Mais ce dont on peut s’étonner avec raison, c’est de voir ces hommes poursuivre Paul et Silas, non pas de leur logique, mais de leur haine.
Ils ameutent contre eux cette lie de peuple qu’on trouve partout toujours prête à faire mal; ils violent le domicile de Jason pour s’emparer des deux Apôtres, que finalement ils forcent à quitter la ville.
Ce n’est pas assez pour eux: Paul et Silas obtiennent, à Bérée, les plus heureux succès; ces Juifs de Thessalonique l’apprennent, et, transportés d’envie, ils abandonnent leurs affaires, leurs familles, leur ville, font un voyage pour venir à Bérée soulever le peuple contre les prédicateurs de l’Évangile; et, pour la seconde fois, Paul et Silas ne trouvent de salut que dans la fuite.
Mais si cet acharnement des incrédules contre les croyants est étrange, il n’est cependant pas rare. Sans doute, chacun a déjà fait lui-même un rapprochement entre notre époque et celle où se passèrent les actes des Apôtres. Oui, de tout temps, en tous lieux, s’est manifestée cette inimitié contre Dieu, cette fureur de persécution contre les chrétiens inoffensifs, cette haine contre des hommes auxquels on ne reprochait que de manifester trop vivement leur amour pour les âmes!
Pourquoi cela?
Ces prédications chrétiennes violentent-elles l’incrédule?
Non, il est libre de ne pas venir les entendre. En amenant d’autres hommes à la foi, leur portent-elles à eux-mêmes quelque dommage?
Non, au contraire, elles moralisent le monde, leurs parents, leurs amis.
Enfin, pourquoi donc s’irriter contre des hommes qui ne sont à leur jugement que de pauvres esprits; contre des croyances qui ne sont, d’après eux, que d’innocentes illusions?
◦ Ah! c’est précisément parce que ces chrétiens sont dans le vrai, et parce que ces croyances sont des réalités, que ces incrédules s’irritent, s’emportent, haïssent et frappent.
On ne s’indigne pas contre des contes fantastiques; on ne se bat pas contre des ombres; quand un homme est convaincu qu'il n'existe aucun danger réel, il se rit des peureux et reste paisible; mais s’il court à la rencontre de ce qu’il appelle des fantômes et frappe de son glaive, c’est que, malgré les dénégations, il croit à la présence d’un être qui l’effraie.

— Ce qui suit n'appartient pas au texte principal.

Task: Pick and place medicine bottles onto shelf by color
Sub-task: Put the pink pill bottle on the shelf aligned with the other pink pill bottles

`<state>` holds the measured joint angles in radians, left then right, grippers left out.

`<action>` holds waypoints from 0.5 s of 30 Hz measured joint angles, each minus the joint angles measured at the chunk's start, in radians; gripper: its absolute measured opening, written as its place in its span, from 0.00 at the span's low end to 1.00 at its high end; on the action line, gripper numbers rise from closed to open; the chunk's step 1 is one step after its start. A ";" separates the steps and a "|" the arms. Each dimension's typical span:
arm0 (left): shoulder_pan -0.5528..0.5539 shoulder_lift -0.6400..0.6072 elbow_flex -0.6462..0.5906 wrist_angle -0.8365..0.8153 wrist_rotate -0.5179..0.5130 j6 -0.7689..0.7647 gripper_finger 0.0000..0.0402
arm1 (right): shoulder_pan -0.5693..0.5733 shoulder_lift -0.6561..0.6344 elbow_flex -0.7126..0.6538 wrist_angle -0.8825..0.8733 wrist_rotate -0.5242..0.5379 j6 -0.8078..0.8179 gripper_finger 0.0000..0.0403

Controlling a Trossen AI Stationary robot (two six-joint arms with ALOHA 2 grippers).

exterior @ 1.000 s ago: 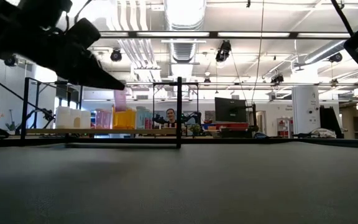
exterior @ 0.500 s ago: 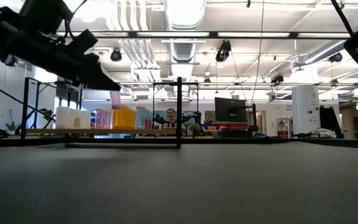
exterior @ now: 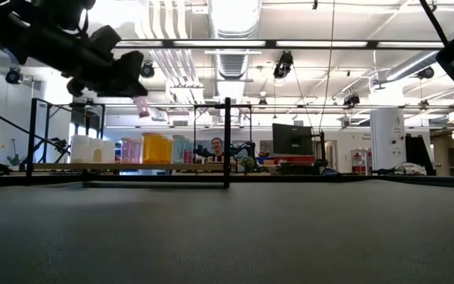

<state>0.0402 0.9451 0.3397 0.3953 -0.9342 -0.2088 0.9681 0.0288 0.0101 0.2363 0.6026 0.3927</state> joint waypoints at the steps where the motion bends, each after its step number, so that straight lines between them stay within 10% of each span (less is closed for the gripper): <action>1: 0.000 0.002 0.000 -0.016 -0.031 -0.016 0.25 | 0.000 0.000 0.000 0.000 0.000 0.000 0.24; 15: 0.000 0.046 -0.005 -0.368 -0.113 -0.361 0.25 | 0.000 0.000 0.000 0.000 0.000 0.000 0.24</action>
<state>0.0402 0.9915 0.3347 0.0269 -1.0470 -0.5697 0.9683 0.0288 0.0101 0.2363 0.6026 0.3927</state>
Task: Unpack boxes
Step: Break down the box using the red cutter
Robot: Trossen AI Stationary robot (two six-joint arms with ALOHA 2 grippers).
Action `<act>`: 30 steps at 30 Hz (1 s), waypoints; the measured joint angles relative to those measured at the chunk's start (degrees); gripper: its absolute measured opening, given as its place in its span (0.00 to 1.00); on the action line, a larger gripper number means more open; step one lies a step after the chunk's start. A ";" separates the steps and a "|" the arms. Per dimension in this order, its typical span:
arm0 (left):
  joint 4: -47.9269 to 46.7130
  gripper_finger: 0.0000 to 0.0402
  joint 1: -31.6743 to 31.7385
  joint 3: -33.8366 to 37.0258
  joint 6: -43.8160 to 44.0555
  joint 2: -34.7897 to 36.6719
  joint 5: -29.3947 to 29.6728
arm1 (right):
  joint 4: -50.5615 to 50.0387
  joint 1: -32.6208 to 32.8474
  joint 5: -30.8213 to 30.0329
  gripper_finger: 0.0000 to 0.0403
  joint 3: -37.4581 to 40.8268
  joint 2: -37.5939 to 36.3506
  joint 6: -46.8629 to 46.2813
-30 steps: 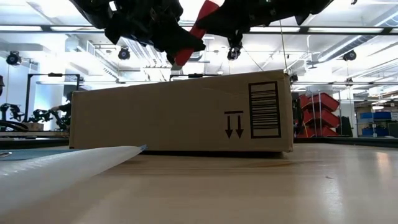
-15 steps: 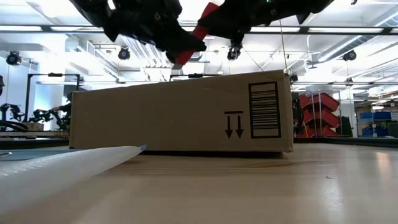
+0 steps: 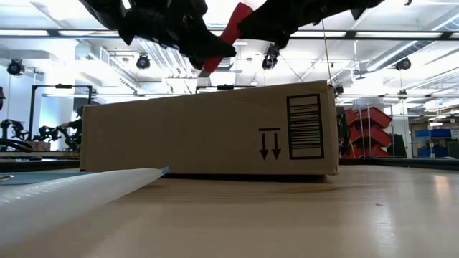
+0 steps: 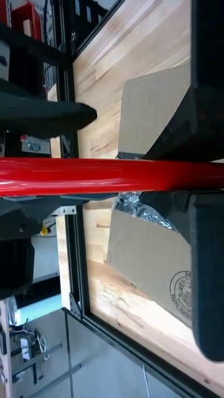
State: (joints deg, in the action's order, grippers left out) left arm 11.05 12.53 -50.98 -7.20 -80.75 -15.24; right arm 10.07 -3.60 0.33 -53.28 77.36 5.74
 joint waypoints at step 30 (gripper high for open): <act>-0.14 0.06 -0.99 0.02 0.35 -1.94 -7.04 | 3.19 0.02 0.43 0.00 0.11 0.15 2.21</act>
State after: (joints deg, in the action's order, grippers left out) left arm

Tel est l’incrédule moqueur, frappant de sa haine, de ses sarcasmes et de ses luttes, la vérité chrétienne qu’il dit ne pas exister. Il me persuaderait bien mieux de son incrédulité, s’il se tenait tranquille et si son immobilité même montrait qu’il ne redoute rien d’une croyance superstitieuse qui doit nécessairement tomber sous l’action du temps.
Mais non, il crie, tempête; c’est que sa croyance place devant lui la vérité, qu’il ne veut pas regarder. Il injurie, calomnie et combat les chrétiens; c’est qu’il ne veut pas leur laisser le temps de lui prouver qu’il a tort.

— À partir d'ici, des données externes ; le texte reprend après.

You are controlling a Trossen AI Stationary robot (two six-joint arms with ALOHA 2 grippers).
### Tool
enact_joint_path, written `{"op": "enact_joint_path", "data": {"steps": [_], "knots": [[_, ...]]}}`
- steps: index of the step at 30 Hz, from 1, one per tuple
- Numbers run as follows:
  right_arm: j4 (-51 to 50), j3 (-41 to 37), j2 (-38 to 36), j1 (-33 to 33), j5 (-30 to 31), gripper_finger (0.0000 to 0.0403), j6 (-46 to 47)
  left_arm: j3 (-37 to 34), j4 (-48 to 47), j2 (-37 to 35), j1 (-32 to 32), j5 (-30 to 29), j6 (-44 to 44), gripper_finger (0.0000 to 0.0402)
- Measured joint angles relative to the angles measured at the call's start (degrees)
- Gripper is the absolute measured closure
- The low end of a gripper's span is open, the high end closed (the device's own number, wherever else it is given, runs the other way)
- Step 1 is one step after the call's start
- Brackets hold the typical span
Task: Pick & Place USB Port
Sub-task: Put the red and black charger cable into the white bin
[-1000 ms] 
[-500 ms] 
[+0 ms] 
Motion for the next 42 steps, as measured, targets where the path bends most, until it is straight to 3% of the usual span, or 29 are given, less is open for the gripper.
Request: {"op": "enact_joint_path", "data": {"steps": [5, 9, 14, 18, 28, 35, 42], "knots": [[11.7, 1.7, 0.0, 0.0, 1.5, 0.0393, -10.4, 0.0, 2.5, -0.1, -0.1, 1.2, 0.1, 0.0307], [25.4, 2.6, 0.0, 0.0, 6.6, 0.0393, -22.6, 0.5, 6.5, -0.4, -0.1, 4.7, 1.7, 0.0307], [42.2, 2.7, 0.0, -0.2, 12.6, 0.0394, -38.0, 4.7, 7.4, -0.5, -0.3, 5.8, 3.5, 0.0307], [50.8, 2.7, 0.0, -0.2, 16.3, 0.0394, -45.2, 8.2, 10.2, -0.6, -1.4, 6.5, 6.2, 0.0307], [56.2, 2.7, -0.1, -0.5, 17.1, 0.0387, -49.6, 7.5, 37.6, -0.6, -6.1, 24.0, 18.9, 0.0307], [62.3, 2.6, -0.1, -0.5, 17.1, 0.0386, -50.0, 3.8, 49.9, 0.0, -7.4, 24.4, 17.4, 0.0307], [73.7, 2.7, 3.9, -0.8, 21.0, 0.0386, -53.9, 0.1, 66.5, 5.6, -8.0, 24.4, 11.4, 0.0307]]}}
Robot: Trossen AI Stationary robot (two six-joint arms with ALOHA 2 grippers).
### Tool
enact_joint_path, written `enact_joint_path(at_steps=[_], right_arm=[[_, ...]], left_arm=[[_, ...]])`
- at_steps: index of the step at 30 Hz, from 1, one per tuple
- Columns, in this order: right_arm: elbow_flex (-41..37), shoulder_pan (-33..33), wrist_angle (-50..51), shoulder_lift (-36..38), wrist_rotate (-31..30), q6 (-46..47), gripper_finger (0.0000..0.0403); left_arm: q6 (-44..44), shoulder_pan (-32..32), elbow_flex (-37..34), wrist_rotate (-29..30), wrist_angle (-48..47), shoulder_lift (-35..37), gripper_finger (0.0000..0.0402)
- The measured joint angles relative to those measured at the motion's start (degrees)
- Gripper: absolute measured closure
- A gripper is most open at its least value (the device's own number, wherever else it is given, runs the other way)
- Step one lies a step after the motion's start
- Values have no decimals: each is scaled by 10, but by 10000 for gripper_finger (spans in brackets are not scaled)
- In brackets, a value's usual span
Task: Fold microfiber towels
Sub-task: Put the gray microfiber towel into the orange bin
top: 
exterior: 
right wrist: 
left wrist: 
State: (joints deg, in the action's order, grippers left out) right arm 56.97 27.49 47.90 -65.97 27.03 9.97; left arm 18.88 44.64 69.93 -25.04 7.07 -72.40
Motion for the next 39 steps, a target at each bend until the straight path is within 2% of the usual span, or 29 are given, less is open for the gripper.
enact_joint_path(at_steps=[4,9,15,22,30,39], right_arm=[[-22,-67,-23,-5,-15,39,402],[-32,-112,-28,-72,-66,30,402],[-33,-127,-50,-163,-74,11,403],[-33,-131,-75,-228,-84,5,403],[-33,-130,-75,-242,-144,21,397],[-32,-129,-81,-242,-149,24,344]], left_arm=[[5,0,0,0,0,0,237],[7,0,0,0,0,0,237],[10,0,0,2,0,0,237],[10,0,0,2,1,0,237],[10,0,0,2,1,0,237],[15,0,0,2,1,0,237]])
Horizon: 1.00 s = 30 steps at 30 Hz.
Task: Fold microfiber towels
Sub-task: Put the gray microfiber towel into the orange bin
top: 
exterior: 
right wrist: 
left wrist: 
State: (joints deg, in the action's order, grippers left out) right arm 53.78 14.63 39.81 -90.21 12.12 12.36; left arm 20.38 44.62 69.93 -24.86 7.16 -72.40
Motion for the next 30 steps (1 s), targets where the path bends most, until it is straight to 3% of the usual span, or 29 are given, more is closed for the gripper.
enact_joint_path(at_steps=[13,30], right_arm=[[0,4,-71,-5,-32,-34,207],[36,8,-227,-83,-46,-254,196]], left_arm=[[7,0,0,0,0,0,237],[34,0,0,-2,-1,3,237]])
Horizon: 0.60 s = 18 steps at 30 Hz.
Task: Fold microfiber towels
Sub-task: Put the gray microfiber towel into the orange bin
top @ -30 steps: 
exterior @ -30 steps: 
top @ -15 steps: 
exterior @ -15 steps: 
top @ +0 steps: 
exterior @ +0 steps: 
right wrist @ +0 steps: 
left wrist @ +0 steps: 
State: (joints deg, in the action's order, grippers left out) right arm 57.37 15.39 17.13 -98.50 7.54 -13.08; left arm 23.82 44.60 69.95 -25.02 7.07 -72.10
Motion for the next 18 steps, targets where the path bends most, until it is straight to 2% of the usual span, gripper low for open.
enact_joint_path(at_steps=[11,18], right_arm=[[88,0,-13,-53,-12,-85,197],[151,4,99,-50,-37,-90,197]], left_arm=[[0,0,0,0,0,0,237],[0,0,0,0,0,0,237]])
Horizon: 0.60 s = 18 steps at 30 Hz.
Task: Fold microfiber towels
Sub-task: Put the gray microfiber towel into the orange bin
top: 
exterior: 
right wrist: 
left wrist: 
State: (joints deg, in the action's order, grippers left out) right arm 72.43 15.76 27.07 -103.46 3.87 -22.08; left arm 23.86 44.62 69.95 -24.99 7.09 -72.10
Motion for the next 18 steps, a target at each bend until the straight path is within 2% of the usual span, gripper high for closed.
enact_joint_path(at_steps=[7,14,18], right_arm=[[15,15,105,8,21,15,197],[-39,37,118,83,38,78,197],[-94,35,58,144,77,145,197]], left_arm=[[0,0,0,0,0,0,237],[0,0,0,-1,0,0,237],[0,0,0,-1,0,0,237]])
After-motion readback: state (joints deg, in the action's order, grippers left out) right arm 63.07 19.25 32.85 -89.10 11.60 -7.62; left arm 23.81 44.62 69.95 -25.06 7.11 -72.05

Telle est la destinée de l’erreur et du péché; ils servent encore à faire mieux comprendre et briller plus vive la vérité; l’incrédule ne me prouve pas moins l’existence de Dieu par sa haine que le croyant ne me la prouve par son amour, et je bénis le Seigneur de s’être ainsi rendu, comme la colonne de nuée, visible par la lumière et visible par l’obscurité.

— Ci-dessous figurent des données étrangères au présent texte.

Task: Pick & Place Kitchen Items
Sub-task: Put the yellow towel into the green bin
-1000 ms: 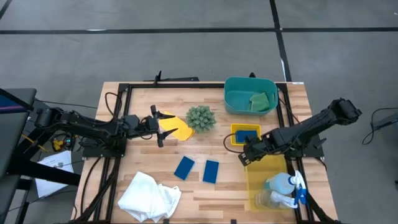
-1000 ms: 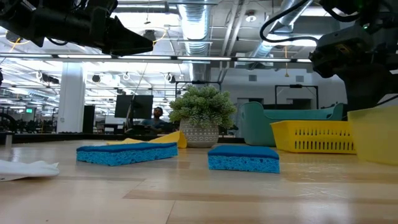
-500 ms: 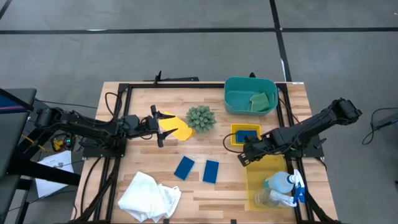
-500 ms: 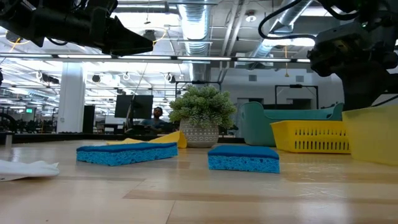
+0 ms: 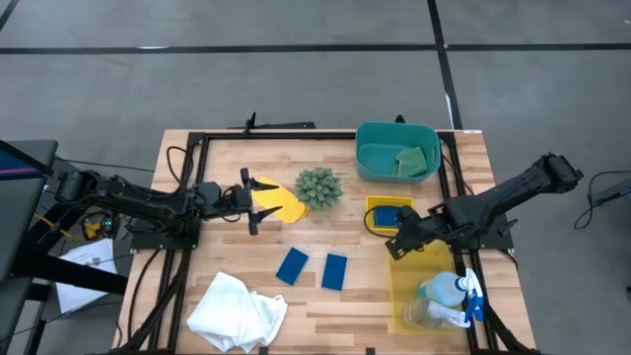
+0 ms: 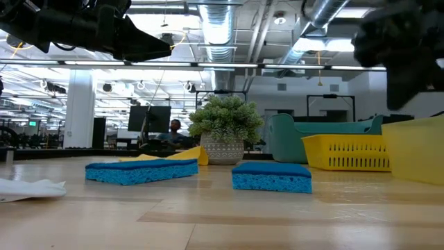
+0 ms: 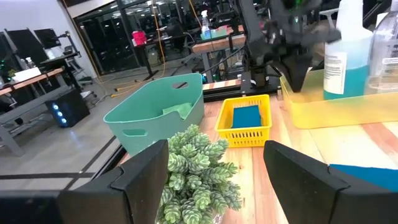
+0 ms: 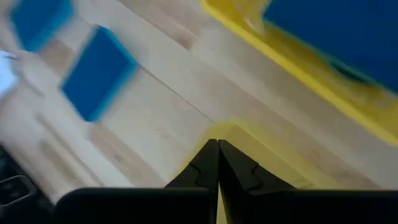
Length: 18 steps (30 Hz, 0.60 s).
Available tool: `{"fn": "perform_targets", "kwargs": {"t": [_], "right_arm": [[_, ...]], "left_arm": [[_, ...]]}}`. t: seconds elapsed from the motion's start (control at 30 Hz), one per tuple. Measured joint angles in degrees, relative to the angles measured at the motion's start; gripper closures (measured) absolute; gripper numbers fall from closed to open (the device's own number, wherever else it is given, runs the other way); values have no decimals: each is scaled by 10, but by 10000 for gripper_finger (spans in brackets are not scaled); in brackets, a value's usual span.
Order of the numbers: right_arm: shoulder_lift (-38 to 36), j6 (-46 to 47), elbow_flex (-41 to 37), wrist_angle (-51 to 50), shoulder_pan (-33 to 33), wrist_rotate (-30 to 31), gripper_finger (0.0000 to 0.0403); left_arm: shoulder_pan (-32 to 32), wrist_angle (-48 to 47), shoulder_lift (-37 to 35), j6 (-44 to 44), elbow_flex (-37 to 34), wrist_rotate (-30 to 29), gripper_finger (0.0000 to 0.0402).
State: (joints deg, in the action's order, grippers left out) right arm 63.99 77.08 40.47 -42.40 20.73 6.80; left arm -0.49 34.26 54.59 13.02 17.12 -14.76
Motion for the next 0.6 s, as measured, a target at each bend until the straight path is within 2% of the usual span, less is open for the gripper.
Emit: {"fn": "perform_targets", "kwargs": {"t": [0.1,0.2,0.33,0.43,0.53,0.6], "right_arm": [[-43,-18,0,5,15,48,403],[-76,-94,0,43,33,112,403],[-88,-247,0,136,56,218,403],[-78,-389,-17,250,60,274,403],[-60,-506,-59,382,55,290,403],[-53,-566,-97,487,43,261,403]], "left_arm": [[0,0,0,0,0,0,142],[0,0,0,0,0,0,142],[0,0,0,0,0,0,142],[0,0,0,0,0,0,142],[0,0,0,0,0,-1,142],[0,-1,0,0,0,-1,142]]}}
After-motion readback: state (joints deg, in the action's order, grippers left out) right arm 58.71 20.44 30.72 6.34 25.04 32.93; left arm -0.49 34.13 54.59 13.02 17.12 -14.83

◦ Oui, mon Dieu, tu règnes; oui, Jésus, tu vis; oui, Esprit, tu régénères, car l’univers entier s’occupe de toi.
Dieu, Père, Fils et Saint-Esprit; ici pour te chercher, là pour te fuir; ici pour te croire, là pour te nier.
À nous donc, Seigneur, donne de prouver ta vie, ta bonté, ta puissance, par notre amour et notre sainteté!
Lisez Actes des Apôtres XVII, 16 à 34.
Paul devant l’aréopage
Quelle scène étrange et instructive nous présente Paul dans l’aréopage d’Athènes!
Voilà un homme sorti d’une pauvre petite nation, perdu au milieu d’une cité illustre sous le triple rapport des arts, des sciences et de la sagesse: c’est dans un tribunal, fondé par Solon, au milieu de statues sculptées par Phidias, au sein d’une foule instruite par les disciples de Socrate et de Platon, que le faiseur de tentes est appelé à développer sa croyance par des Athéniens oisifs qui désirent se distraire ou se moquer.
Il me semble voir un simple magister du plus humble de nos villages, transporté dans l’enceinte de l’Institut de France et interrogé par nos illustres académiciens.
Osera-t-il parler?
Et s’il parle qu’aura-t-il à dire?
Que peuvent apprendre les disciples de Socrate et de Platon de la bouche de l’élève de Gamaliel?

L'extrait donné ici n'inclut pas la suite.